Looking back with what I know now, I recognise that I correctly understood that the intricacies of our data ecosystem were akin to an organisational fingerprint and there would never be another like it. Further, the ways in which this complex network of interconnected systems and processes (what we at BizCubed call “business logic”) served our organisation were entirely unique.
But I was wrong in the sense that regardless of which systems, databases, and applications we used, or the ways in which those components were uniquely combined, the underlying structure was fundamentally consistent. Put another way, there was a finite number of data sources, a finite number of data types, and an infinite number of use cases.
So, if my former organisation’s executives came to me today and asked how they might get the best return on their data investment, here’s what I would tell them:
- START by partnering with a data team that prioritises Data Operations (as opposed to consulting or other project-based approaches)

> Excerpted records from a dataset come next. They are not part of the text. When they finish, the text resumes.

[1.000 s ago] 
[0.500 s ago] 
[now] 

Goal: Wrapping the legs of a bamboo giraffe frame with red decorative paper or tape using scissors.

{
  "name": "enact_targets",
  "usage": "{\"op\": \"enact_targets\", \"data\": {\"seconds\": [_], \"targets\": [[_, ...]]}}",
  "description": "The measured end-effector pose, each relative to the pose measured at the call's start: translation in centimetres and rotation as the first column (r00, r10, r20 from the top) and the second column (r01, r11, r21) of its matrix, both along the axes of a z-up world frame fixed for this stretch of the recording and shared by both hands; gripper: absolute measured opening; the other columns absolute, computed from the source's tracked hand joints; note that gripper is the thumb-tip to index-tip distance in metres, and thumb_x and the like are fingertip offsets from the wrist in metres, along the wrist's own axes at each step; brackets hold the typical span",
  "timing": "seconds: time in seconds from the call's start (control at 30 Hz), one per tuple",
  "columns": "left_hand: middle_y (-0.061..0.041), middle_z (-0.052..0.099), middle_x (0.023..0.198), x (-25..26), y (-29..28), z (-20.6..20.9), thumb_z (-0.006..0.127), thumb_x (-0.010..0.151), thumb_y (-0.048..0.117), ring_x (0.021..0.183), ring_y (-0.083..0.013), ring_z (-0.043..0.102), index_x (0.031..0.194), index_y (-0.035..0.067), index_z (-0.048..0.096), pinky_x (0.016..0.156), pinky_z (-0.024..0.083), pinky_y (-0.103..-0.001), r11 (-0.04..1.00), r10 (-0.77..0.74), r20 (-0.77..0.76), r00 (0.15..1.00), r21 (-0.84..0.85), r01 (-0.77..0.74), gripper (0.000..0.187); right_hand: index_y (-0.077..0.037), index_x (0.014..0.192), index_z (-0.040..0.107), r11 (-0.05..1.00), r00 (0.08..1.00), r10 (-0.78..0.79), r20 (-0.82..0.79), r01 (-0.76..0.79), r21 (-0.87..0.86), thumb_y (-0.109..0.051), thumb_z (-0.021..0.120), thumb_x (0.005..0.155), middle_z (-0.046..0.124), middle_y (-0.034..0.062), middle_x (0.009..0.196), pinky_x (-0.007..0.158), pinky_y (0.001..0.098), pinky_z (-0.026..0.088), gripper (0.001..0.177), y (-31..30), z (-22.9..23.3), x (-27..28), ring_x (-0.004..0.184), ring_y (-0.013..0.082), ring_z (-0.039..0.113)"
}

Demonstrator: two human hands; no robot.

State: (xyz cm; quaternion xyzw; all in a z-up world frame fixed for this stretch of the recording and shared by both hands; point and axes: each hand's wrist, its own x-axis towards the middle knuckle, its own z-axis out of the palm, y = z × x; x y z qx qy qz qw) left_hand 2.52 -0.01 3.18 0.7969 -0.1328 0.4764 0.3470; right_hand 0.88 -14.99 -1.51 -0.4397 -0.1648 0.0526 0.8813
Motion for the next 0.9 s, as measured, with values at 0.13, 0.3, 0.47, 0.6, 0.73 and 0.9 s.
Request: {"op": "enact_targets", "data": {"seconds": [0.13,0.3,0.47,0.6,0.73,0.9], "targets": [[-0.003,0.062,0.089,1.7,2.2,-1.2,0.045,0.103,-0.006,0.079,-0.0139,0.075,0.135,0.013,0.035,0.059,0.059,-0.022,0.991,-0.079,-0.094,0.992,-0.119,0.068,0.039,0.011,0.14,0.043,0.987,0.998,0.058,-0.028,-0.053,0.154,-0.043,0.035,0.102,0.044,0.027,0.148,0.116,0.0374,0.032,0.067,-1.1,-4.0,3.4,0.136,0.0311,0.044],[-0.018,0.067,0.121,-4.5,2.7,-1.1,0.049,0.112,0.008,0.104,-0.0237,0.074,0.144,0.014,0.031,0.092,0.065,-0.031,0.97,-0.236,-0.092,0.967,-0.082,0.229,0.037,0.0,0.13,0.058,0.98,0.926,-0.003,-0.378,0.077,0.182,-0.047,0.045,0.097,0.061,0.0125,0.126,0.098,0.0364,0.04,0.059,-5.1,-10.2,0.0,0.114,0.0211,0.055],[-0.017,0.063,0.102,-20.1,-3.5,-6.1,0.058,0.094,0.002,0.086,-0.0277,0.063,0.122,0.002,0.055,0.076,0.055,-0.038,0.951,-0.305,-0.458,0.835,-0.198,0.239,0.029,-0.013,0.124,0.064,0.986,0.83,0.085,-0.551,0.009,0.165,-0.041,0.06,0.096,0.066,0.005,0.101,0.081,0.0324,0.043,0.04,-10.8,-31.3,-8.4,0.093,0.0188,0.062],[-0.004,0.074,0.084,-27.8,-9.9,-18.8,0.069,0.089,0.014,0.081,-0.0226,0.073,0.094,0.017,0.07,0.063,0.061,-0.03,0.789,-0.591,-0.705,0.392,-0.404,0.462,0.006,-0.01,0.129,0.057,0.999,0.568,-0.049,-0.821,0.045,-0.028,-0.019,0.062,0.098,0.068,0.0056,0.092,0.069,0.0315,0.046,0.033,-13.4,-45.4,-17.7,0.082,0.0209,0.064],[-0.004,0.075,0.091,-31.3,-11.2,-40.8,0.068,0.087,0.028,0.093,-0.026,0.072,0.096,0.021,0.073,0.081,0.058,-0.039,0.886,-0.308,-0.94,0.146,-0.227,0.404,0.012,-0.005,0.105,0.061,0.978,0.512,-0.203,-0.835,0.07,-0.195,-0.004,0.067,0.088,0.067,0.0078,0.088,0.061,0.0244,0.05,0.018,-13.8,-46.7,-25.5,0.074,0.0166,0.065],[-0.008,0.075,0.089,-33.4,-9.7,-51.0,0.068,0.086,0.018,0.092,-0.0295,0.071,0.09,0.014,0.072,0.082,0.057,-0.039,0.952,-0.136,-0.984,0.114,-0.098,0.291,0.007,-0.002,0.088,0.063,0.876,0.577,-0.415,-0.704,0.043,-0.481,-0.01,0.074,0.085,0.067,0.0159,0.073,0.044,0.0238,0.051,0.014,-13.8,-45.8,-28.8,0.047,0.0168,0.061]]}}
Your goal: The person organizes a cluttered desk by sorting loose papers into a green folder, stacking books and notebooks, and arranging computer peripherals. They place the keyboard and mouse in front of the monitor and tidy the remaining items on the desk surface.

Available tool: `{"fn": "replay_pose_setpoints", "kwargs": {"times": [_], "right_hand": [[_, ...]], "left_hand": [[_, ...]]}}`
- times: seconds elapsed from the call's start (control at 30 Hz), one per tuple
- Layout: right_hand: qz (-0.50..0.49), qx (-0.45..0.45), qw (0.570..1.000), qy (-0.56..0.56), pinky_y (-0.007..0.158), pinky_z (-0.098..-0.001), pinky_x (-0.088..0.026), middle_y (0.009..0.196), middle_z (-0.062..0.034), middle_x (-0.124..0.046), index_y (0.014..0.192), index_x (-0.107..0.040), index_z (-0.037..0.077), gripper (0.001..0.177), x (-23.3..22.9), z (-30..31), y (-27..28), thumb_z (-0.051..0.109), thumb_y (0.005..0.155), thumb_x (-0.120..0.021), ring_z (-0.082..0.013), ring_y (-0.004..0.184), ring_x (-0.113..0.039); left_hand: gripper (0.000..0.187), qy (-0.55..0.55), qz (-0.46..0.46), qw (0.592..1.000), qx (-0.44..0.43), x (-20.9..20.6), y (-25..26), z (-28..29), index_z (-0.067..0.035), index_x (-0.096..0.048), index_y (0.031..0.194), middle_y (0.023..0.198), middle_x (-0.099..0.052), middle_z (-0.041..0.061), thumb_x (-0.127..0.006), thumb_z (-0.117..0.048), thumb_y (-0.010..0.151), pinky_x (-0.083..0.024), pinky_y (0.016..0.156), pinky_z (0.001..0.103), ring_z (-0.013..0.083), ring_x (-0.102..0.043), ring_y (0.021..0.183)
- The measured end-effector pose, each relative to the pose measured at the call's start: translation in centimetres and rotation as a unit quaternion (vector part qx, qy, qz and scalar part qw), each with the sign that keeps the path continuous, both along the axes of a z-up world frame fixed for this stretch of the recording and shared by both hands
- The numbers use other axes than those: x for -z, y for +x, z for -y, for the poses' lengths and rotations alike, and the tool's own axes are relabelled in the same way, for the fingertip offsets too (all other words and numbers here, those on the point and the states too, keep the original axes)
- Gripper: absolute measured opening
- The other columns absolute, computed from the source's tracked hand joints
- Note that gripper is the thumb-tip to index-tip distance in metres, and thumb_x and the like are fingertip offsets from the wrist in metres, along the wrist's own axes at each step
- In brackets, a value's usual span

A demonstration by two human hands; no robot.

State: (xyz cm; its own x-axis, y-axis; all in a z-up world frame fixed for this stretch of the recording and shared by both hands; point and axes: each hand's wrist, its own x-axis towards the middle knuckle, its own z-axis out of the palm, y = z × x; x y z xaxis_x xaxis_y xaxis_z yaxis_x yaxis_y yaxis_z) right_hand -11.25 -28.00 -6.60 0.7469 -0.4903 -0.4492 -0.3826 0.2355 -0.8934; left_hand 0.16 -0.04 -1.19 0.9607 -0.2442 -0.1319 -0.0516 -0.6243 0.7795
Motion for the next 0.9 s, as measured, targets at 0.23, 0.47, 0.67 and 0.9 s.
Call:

- STOP investing time and money in skills that are fundamentally repeatable and scalable (e.g., data engineering)
- CONTINUE investing your organisation’s best resources (read: people) in value-added work such as building business logic, creating data visualisations, and performing advanced analysis
Ultimately, whether organisations decide to build their own data capabilities or partner to get them will depend on the costs and benefits specific to that business. It’s important, though, that business leaders recognise that there IS an alternative to building it themselves, and that the alternative may ultimately be faster, cheaper, and more effective in the long run.